Work task:
Everything in the listing below needs to be retyped exactly.

Data excerpts:
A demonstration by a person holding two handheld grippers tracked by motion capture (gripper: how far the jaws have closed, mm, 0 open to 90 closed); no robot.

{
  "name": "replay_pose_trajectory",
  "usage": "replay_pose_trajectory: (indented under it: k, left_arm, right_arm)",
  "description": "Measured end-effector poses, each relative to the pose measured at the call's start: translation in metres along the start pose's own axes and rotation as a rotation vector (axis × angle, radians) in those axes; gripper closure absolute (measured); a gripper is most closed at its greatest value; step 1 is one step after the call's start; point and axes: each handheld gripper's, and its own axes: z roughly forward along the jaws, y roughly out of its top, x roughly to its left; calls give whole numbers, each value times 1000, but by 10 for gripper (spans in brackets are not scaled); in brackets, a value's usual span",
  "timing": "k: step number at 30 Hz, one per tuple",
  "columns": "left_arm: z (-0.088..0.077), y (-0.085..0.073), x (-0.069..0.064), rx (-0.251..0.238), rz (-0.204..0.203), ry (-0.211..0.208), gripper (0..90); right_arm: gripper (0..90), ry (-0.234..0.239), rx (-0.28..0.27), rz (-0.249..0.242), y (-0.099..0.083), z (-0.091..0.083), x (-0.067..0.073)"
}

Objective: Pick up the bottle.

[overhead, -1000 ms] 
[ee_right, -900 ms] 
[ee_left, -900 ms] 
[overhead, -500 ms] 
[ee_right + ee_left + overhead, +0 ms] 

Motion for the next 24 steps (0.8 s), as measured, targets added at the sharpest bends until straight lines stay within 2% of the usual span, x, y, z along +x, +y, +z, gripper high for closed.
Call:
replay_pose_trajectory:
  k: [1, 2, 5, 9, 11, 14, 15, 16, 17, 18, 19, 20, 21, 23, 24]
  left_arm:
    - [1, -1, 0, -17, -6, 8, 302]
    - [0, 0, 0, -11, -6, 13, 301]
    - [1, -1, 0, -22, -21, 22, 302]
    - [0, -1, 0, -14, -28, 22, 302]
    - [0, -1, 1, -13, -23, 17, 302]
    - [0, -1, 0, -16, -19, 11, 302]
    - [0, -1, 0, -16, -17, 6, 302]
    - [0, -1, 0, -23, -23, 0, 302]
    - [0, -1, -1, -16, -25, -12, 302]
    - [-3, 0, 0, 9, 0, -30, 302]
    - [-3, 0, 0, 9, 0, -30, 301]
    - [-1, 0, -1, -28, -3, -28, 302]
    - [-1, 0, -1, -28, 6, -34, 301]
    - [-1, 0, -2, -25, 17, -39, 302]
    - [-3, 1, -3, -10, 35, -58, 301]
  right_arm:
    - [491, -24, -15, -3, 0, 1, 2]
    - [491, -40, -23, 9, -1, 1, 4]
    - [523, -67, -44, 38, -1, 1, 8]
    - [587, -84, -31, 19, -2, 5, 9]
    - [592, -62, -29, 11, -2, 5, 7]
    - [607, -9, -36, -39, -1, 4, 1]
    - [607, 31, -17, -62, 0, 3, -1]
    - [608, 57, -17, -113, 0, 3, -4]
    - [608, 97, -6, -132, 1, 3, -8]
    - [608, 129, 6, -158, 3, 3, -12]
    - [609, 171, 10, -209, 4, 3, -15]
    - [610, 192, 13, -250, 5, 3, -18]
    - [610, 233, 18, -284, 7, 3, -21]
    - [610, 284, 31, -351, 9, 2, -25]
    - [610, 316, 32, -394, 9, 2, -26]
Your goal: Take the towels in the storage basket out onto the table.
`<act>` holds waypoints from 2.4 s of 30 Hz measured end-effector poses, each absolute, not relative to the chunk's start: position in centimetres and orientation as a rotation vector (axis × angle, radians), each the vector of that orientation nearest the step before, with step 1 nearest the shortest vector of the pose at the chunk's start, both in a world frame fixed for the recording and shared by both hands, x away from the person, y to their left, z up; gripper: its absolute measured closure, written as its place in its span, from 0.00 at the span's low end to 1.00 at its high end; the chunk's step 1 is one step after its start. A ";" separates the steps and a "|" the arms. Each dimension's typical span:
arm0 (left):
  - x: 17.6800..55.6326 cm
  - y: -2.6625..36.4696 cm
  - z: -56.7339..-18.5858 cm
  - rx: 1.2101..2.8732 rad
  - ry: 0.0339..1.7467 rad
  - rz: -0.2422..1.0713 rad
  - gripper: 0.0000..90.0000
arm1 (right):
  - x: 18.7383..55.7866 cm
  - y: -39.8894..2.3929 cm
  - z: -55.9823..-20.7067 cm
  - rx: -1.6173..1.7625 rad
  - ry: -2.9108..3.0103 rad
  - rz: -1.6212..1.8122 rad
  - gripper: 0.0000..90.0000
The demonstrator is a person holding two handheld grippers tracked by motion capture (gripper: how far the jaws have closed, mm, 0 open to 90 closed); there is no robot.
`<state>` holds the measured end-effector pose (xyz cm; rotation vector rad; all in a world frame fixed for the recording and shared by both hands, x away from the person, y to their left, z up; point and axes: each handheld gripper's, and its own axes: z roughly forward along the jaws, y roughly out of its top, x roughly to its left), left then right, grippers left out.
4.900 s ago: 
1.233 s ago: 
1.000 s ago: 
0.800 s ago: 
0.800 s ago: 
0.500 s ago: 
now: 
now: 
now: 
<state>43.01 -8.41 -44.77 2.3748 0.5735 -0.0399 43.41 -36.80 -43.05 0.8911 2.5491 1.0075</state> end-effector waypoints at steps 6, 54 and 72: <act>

Completed exercise:
A demonstration by a person holding two handheld grippers tracked by motion capture (gripper: how far the jaws have closed, mm, 0 open to 90 closed); no robot.

{
  "name": "replay_pose_trajectory",
  "usage": "replay_pose_trajectory: (indented under it: k, left_arm, right_arm)",
  "description": "Measured end-effector poses, each relative to the pose measured at the call's start: translation in metres along the start pose's own axes and rotation as a rotation vector (axis × angle, radians) in those axes; gripper closure absolute (measured); a gripper is most closed at its greatest value; step 1 is one step after the call's start; point and axes: each handheld gripper's, and its own axes: z roughly forward along the jaws, y roughly out of its top, x roughly to its left; calls give whole numbers, each value times 1000, but by 10 for gripper (spans in brackets are not scaled); in brackets, a value's usual span",
  "timing": "k: step number at 30 Hz, one per tuple",
  "columns": "left_arm: z (-0.088..0.077), y (-0.085..0.073), x (-0.069..0.064), rx (-0.251..0.238), rz (-0.204..0.203), ry (-0.211..0.208), gripper (0..90); right_arm: gripper (0..90), ry (-0.234..0.239), rx (-0.28..0.27), rz (-0.249..0.242), y (-0.099..0.083), z (-0.091..0.083), x (-0.067..0.073)"
}

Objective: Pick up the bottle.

[overhead, -1000 ms] 
[ee_right, -900 ms] 
[ee_left, -900 ms] 
[overhead, -500 ms] 
[ee_right + ee_left + overhead, +0 ms] 

Motion for the next 24 steps (0.8 s), as measured, targets added at the sharpest bends until straight lines stay within 2% of the usual span, x, y, z along +x, +y, +z, gripper high for closed.
Call:
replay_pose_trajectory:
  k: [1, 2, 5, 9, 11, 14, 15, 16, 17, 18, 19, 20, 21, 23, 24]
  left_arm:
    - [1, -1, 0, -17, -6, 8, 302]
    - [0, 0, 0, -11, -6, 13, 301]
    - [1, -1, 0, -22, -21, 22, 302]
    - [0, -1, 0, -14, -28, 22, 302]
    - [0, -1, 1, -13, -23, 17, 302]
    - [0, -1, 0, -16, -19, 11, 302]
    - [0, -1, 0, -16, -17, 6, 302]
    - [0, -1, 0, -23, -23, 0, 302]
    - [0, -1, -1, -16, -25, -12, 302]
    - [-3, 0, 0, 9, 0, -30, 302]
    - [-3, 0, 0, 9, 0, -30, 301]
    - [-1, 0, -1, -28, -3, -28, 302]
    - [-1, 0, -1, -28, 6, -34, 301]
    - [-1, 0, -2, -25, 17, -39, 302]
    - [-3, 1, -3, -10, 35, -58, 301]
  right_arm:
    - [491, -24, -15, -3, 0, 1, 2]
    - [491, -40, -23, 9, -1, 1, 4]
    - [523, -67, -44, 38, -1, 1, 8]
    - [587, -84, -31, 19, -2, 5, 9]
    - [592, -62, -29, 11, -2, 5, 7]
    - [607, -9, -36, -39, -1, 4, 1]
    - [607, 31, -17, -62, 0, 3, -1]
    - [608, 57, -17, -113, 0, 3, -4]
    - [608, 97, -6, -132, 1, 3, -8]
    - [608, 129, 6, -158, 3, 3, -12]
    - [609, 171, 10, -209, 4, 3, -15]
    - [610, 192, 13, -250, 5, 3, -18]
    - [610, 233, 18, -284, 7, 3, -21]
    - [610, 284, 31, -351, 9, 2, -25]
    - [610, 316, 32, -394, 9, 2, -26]
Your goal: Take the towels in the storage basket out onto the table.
`<act>` holds waypoints from 2.4 s of 30 Hz measured end-effector poses, each absolute, not relative to the chunk's start: position in centimetres and orientation as a rotation vector (axis × angle, radians), each the vector of that orientation nearest the step before, with step 1 nearest the shortest vector of the pose at the chunk's start, both in a world frame fixed for the recording and shared by both hands, x away from the person, y to their left, z up; gripper: its absolute measured closure, written as its place in its span, from 0.00 at the span's low end to 1.00 at its high end; the chunk's step 1 is one step after its start. A ";" separates the steps and a "|" the arms. Each dimension's typical span:
arm0 (left):
  - x: 17.6800..55.6326 cm
  - y: -2.6625..36.4696 cm
  - z: -56.7339..-18.5858 cm
  - rx: 1.2101..2.8732 rad
  - ry: 0.0339..1.7467 rad
  - rz: -0.2422..1.0713 rad
  - gripper: 0.0000..90.0000
arm1 (right):
  - x: 18.7383..55.7866 cm
  - y: -39.8894..2.3929 cm
  - z: -55.9823..-20.7067 cm
  - rx: -1.6173..1.7625 rad
  - ry: -2.9108..3.0103 rad
  - rz: -1.6212..1.8122 rad
  - gripper: 0.0000..90.0000
The demonstrator is a person holding two handheld grippers tracked by motion capture (gripper: how far the jaws have closed, mm, 0 open to 90 closed); there is no robot.
`<state>` holds the measured end-effector pose (xyz cm; rotation vector rad; all in a world frame fixed for the recording and shared by both hands, x away from the person, y to their left, z up; point and axes: each handheld gripper's, and its own axes: z roughly forward along the jaws, y roughly out of its top, x roughly to its left), left then right, grippers left out.
4.900 s ago: 
1.233 s ago: 
1.000 s ago: 
0.800 s ago: 
0.800 s ago: 
0.500 s ago: 
now: 
now: 
now: 
<state>43.01 -8.41 -44.77 2.3748 0.5735 -0.0399 43.41 -36.80 -43.05 0.8911 2.5491 1.0075</state> end-effector waypoints at steps 6, 54 and 72: <act>

No additional answer is needed here.